Check every line below for the word "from" and copy the ones that have it.

# Material supplied
++++

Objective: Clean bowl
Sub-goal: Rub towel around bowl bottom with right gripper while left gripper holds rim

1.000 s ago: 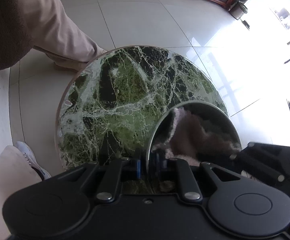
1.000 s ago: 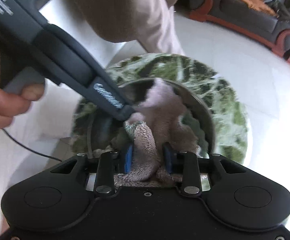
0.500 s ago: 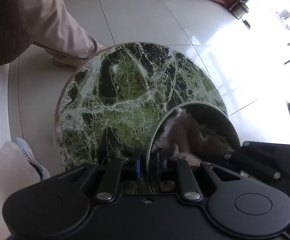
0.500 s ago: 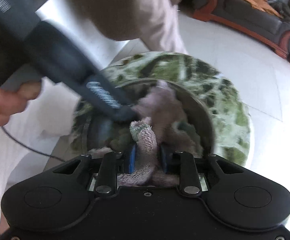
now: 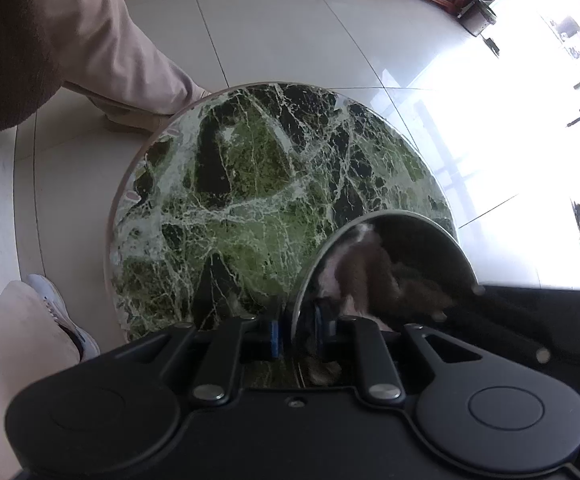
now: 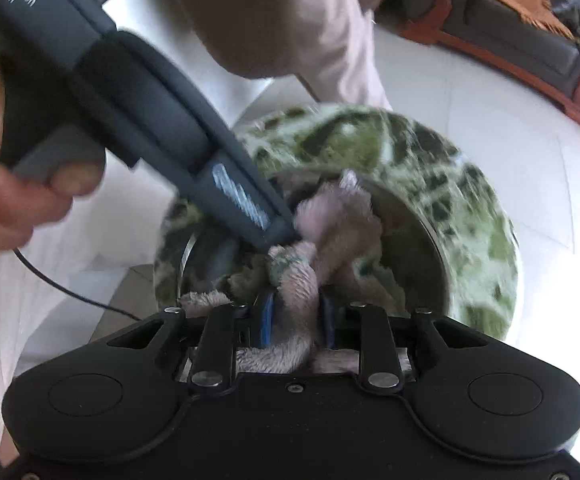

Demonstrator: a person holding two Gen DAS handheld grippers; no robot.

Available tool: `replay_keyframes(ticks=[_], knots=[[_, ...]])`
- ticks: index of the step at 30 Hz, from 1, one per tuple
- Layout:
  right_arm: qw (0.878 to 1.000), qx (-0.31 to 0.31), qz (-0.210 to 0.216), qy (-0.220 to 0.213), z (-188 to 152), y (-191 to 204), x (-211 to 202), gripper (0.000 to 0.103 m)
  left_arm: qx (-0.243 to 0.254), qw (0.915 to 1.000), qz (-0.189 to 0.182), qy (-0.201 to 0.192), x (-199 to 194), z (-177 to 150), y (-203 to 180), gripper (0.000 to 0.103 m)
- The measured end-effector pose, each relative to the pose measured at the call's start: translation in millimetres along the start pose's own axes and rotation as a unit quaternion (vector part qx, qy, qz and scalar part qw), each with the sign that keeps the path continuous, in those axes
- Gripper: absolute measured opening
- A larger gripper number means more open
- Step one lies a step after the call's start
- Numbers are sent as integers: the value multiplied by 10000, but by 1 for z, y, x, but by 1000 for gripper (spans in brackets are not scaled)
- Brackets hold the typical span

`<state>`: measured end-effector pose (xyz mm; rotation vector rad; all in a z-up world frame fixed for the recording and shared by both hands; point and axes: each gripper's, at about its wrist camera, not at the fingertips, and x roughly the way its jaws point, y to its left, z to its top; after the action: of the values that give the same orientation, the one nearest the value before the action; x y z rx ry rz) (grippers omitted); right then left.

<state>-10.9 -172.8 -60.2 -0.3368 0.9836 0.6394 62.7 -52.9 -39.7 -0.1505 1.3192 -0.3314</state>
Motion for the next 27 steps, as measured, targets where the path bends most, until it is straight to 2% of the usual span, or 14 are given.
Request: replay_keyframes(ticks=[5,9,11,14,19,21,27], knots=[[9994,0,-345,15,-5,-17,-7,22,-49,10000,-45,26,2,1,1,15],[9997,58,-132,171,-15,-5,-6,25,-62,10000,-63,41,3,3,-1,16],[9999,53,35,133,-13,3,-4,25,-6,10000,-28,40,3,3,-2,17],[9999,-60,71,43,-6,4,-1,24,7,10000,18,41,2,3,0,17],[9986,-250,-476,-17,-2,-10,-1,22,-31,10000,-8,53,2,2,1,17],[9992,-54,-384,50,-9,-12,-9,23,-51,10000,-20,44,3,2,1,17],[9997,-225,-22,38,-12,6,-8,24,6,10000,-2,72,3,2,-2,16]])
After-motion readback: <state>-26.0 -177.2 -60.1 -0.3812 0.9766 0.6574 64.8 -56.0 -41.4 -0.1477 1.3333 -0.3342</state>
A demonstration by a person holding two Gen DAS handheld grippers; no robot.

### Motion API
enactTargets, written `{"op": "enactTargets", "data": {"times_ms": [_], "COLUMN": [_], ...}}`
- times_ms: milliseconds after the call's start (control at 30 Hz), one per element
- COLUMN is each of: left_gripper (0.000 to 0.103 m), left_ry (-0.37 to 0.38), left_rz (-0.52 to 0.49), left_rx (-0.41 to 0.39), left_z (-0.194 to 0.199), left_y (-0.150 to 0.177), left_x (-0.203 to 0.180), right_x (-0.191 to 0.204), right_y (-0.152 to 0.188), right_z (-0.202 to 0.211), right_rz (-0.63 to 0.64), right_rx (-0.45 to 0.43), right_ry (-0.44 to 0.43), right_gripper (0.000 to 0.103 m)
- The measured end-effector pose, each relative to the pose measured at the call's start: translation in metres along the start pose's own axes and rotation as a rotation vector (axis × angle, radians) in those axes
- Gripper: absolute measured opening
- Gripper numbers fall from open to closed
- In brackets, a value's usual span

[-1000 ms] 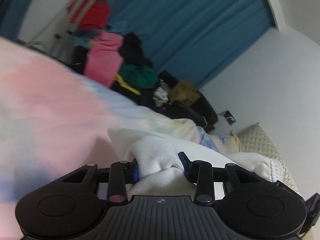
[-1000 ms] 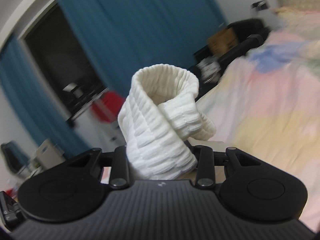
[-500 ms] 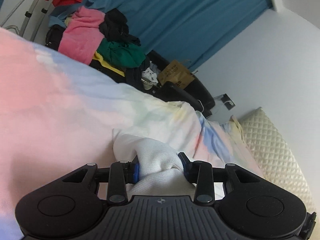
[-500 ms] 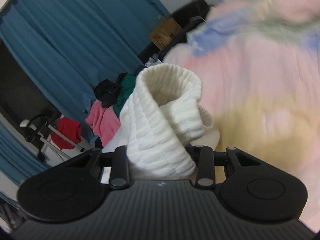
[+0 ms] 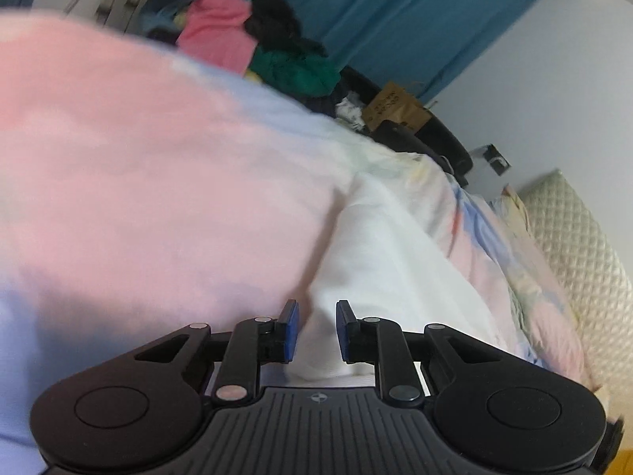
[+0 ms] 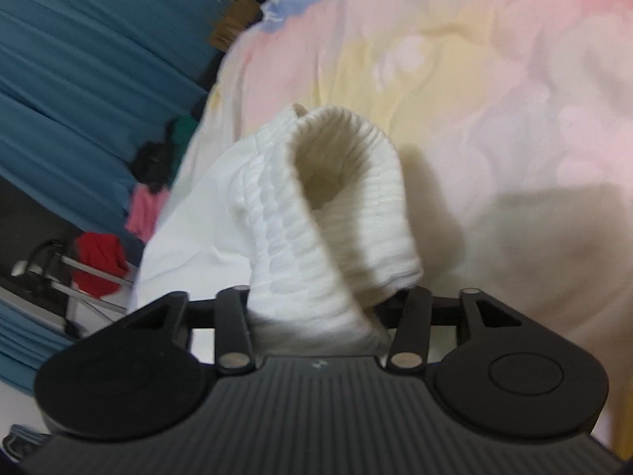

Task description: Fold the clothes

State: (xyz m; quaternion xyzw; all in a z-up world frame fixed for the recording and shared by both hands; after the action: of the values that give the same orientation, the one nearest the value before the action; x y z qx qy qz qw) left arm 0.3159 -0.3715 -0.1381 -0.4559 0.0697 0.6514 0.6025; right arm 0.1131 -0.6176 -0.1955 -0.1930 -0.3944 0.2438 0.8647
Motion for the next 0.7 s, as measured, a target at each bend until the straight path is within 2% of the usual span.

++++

# Answer space
- ticks: index of the step at 30 Hz, from 1, one per tuple
- Gripper numbers fall from open to closed

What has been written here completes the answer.